I’m guessing the performance improvements derive from integrating the memory onto the same chip

Nope, LPDDR4x-4266 is LPDDR4x-4266. Apple, Intel, and AMD all have access to the same RAM. The Firestorm core is the real advantage.


A single core being able to fully saturate LPDDR4X bandwidth seems pretty advantageous.

https://www.anandtech.com/show/16252/mac-mini-apple-m1-teste...

“One aspect we’ve never really had the opportunity to test is exactly how good Apple’s cores are in terms of memory bandwidth. Inside of the M1, the results are ground-breaking: A single Firestorm achieves memory reads up to around 58GB/s, with memory writes coming in at 33-36GB/s. Most importantly, memory copies land in at 60 to 62GB/s depending if you’re using scalar or vector instructions.

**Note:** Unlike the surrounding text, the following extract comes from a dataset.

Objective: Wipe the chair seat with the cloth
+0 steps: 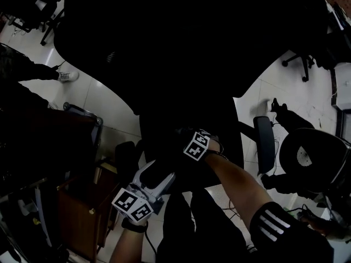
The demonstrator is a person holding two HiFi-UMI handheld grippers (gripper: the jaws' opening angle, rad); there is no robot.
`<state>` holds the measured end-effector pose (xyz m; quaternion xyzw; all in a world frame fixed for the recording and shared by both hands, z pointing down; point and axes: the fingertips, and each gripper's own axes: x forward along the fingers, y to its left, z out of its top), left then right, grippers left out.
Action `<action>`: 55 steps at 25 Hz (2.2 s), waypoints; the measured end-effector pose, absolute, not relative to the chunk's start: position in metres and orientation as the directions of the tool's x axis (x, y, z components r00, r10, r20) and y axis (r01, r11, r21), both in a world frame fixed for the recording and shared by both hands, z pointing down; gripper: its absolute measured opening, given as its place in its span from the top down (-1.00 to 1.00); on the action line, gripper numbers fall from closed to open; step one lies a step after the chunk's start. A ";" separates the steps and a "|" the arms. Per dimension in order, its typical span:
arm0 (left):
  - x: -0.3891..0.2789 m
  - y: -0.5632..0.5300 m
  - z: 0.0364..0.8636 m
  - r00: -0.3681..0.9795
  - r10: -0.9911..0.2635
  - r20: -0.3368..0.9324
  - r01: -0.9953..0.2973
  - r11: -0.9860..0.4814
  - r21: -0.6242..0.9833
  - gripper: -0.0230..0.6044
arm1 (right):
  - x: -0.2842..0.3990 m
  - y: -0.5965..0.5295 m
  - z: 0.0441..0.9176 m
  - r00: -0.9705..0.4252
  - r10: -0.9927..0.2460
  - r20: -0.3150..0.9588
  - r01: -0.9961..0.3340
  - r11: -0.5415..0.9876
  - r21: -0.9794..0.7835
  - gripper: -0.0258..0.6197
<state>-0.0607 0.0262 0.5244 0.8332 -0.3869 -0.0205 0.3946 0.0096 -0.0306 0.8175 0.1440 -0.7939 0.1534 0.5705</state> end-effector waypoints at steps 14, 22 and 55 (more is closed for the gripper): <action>-0.036 0.035 0.514 0.748 -0.609 0.265 -0.596 -0.439 0.673 -0.02 | 0.122 -0.063 0.769 -0.296 -0.190 0.936 -0.638 0.769 -0.046 0.82; -0.070 0.055 0.519 0.706 -0.639 0.307 -0.643 -0.394 0.657 -0.02 | -0.095 0.040 0.738 -0.569 0.023 0.822 -0.341 0.903 -0.261 0.82; -0.054 0.090 0.503 0.737 -0.593 0.325 -0.625 -0.414 0.662 -0.02 | 0.014 0.076 0.752 -0.511 -0.034 0.859 -0.441 0.869 -0.227 0.82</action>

The fact that a single Firestorm core can almost saturate the memory controllers is astounding and something we’ve never seen in a design before.”


You do get a power benefit from keeping the RAM in-socket rather than having to go out over more wires to reach the RAM.


Isn't it attached via a wider bus?


The memory bandwidth you get on the M1 is around what you would expect from a dual channel desktop with good RAM. So basically twice as fast as competing laptops.


Laptops have the same or faster RAM than desktops now.


Ah, well I'm happy to be mistaken.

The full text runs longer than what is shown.